Re: [PATCH v4 07/13] iommu: Add iommu_at[de]tach_device_shared() for multi-device groups

From: Lu Baolu
Date: Thu Dec 23 2021 - 00:59:14 EST


Hi Robin and Jason,

On 12/23/21 8:57 AM, Jason Gunthorpe wrote:
On Wed, Dec 22, 2021 at 08:26:34PM +0000, Robin Murphy wrote:
On 21/12/2021 6:46 pm, Jason Gunthorpe wrote:
On Tue, Dec 21, 2021 at 04:50:56PM +0000, Robin Murphy wrote:

this proposal is the worst of both worlds, in that drivers still have to be
just as aware of groups in order to know whether to call the _shared
interface or not, except it's now entirely implicit and non-obvious.

Drivers are not aware of groups, where did you see that?

`git grep iommu_attach_group -- :^drivers/iommu :^include`

Did I really have to explain that?

Well, yes you did, because it shows you haven't understood my
question. After this series we deleted all those calls (though Lu, we
missed one of the tegra ones in staging, let's get it for the next
posting)

Yes, I will.


So, after this series, where do you see drivers being aware of groups?
If things are missed lets expect to fix them.

If the driver uses multiple struct devices and intends to connect them
all to the same domain then it uses the _shared variant.
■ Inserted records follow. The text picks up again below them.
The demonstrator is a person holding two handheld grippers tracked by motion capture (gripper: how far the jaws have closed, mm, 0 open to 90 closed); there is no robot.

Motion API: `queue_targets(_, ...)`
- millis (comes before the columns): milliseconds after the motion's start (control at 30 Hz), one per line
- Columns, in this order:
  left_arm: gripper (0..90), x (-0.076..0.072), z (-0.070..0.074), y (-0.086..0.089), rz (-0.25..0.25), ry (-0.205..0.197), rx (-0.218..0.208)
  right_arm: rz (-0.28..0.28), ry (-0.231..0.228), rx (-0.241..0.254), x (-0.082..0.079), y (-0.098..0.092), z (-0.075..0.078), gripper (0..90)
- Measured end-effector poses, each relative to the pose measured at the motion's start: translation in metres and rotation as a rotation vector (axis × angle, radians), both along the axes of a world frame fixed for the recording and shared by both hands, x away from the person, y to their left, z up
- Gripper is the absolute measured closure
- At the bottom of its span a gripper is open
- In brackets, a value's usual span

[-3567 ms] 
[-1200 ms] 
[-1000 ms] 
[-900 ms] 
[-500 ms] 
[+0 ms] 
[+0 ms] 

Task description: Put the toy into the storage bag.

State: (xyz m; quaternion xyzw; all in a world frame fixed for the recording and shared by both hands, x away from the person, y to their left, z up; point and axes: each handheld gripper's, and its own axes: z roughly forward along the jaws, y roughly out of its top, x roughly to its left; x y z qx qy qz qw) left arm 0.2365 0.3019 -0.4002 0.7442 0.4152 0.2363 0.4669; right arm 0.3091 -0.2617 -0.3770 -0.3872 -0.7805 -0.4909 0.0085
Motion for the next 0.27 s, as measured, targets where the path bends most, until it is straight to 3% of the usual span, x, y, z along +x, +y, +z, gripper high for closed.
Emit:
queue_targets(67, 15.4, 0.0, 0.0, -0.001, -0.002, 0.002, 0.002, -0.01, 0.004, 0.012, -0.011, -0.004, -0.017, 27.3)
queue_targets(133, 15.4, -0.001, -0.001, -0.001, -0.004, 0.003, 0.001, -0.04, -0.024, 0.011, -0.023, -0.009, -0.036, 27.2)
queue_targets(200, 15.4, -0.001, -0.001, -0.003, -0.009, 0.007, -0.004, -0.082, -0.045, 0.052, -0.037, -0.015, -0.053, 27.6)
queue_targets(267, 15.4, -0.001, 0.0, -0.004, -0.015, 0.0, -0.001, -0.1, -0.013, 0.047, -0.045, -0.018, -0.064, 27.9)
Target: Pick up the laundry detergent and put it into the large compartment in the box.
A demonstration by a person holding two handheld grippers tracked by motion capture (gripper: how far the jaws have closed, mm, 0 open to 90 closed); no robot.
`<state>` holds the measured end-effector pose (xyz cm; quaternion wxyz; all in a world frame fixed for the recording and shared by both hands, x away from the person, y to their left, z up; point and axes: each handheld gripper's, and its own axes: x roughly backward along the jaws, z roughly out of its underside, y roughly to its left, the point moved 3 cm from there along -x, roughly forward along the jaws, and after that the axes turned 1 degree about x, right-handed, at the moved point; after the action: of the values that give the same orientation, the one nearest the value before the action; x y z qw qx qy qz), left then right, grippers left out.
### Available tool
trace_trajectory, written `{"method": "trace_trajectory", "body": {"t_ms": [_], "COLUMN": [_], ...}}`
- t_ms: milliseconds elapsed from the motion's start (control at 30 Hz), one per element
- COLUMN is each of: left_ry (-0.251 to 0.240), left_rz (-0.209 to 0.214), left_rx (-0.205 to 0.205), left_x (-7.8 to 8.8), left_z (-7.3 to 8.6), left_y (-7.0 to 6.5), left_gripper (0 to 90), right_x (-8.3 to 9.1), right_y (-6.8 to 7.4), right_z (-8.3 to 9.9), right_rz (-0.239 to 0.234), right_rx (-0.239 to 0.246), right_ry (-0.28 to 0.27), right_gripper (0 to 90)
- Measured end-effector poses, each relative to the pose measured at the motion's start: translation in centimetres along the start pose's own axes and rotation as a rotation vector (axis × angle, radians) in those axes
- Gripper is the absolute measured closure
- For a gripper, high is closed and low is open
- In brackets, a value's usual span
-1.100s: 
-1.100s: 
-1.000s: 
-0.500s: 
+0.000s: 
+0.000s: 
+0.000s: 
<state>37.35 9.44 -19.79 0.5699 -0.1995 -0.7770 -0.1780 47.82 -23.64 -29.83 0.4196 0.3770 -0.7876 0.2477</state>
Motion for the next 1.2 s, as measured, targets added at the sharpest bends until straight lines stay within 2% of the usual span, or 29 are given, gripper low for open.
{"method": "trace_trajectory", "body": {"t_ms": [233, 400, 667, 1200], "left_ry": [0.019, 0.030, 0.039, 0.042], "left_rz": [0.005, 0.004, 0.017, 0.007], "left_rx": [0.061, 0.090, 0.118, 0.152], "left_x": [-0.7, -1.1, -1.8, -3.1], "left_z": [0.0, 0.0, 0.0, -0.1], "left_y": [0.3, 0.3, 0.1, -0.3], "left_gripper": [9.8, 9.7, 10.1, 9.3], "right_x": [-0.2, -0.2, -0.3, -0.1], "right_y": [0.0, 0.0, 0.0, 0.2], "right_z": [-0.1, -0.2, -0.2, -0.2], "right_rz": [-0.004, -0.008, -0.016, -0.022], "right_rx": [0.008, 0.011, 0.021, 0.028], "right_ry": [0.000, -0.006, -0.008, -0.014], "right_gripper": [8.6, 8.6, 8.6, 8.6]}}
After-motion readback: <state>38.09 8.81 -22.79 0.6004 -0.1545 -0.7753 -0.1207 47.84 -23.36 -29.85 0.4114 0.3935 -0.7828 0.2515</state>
The only
difference between the two is the _shared varient lacks some of the
protections against driver abuse of the API.

You've lost me again; how are those intentions any different? Attaching one
device to a private domain is a literal subset of attaching more than one
device to a private domain.

Yes it is a subset, but drivers will malfunction if they are not
designed to have multi-attachment and wrongly get it, and there is
only one driver that does actually need this.

I maintain a big driver subsystem and have learned that grepability of
the driver mess for special cases is quite a good thing to
have. Forcing drivers to mark in code when they do something weird is
an advantage, even if it causes some small API redundancy.

However, if you really feel strongly this should really be one API
with the _shared implementation I won't argue it any further.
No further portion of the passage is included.